Could you count the lines in the data that contain "segment"? Reply with the number only.

▶ **Items from a dataset**
-*-
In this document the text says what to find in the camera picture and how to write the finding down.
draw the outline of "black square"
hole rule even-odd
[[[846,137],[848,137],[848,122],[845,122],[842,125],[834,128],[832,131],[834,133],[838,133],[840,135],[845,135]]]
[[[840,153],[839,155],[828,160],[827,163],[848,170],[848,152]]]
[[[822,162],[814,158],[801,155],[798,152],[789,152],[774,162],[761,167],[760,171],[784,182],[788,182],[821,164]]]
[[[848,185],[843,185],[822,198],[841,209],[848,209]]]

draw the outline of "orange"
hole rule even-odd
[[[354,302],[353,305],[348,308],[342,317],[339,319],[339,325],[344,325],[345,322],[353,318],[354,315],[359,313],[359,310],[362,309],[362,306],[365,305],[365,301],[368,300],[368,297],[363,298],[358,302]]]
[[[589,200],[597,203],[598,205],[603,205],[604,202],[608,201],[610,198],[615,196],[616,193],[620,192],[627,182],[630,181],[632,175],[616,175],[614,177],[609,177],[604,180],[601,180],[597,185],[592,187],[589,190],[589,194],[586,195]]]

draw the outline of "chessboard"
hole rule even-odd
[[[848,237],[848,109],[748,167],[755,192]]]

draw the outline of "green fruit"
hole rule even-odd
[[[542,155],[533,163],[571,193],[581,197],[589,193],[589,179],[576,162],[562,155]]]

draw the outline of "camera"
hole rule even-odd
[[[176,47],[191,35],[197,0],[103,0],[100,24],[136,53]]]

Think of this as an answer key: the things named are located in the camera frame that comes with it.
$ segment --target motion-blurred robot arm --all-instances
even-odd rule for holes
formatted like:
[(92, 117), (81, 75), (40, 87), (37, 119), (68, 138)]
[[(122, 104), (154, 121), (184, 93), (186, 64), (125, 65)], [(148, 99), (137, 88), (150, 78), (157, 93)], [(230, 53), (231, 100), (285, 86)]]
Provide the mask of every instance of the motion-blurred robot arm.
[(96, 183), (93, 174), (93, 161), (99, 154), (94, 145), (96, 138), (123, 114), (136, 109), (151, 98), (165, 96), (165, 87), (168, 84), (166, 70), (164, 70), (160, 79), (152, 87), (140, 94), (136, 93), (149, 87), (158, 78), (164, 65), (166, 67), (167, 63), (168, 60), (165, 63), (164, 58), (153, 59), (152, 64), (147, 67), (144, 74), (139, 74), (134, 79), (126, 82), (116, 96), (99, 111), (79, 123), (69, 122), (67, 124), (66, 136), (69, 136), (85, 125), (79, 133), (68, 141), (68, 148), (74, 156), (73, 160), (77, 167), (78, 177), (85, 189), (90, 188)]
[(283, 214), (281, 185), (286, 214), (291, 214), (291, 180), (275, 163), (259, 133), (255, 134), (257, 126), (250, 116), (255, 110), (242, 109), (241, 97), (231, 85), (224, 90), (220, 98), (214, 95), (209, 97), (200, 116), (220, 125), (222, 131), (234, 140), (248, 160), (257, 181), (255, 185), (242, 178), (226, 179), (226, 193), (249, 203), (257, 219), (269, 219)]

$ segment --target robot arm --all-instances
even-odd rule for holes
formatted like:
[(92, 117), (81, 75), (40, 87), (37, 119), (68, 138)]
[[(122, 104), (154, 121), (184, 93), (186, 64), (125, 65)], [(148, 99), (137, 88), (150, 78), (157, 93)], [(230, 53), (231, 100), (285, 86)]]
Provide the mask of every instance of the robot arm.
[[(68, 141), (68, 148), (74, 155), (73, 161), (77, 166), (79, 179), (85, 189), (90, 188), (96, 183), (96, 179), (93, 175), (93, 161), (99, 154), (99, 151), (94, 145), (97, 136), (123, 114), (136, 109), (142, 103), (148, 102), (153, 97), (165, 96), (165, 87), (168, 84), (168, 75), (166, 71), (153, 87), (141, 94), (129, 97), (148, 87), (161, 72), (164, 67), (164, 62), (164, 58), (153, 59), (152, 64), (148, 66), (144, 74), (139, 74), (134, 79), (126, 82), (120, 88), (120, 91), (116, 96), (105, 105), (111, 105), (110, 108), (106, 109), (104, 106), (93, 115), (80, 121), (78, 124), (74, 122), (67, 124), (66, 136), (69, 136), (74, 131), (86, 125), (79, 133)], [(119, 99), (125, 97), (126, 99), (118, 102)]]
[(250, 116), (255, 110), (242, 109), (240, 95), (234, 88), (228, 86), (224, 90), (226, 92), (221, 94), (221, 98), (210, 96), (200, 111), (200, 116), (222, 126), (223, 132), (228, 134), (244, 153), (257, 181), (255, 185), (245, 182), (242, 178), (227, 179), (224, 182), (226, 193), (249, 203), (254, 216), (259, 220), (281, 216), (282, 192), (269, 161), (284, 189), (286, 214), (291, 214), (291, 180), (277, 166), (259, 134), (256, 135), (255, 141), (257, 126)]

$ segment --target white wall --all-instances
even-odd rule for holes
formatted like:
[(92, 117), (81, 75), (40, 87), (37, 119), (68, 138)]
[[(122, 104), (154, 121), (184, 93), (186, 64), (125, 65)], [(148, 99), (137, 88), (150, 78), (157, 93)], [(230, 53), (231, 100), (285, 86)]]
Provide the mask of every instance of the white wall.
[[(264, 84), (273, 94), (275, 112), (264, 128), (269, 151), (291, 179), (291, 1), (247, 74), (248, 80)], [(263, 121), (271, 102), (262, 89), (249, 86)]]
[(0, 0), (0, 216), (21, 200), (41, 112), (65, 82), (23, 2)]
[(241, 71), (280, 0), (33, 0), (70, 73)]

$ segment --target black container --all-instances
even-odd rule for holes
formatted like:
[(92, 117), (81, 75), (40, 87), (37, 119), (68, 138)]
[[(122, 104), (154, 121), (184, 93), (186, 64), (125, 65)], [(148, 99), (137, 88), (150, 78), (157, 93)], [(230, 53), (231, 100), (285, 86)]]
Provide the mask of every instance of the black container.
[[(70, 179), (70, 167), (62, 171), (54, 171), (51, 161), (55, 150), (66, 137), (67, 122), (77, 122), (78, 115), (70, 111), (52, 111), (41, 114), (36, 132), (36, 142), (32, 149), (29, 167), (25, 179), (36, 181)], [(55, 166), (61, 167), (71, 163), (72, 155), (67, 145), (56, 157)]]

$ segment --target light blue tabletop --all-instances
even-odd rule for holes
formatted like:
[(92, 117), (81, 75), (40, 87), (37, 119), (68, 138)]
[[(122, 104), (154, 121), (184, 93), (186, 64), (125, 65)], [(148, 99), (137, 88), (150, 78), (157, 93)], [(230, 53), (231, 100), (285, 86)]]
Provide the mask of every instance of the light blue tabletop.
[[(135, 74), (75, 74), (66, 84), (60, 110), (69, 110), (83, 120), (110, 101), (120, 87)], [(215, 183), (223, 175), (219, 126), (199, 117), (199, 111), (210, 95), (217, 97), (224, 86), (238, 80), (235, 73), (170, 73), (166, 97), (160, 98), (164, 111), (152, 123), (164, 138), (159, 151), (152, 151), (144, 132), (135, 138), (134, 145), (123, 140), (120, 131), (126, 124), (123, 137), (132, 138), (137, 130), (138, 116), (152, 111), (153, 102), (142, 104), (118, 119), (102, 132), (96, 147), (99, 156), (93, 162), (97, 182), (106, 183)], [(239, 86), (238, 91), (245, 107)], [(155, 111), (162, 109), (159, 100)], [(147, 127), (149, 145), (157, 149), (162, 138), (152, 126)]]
-*-
▶ **Solution to the problem**
5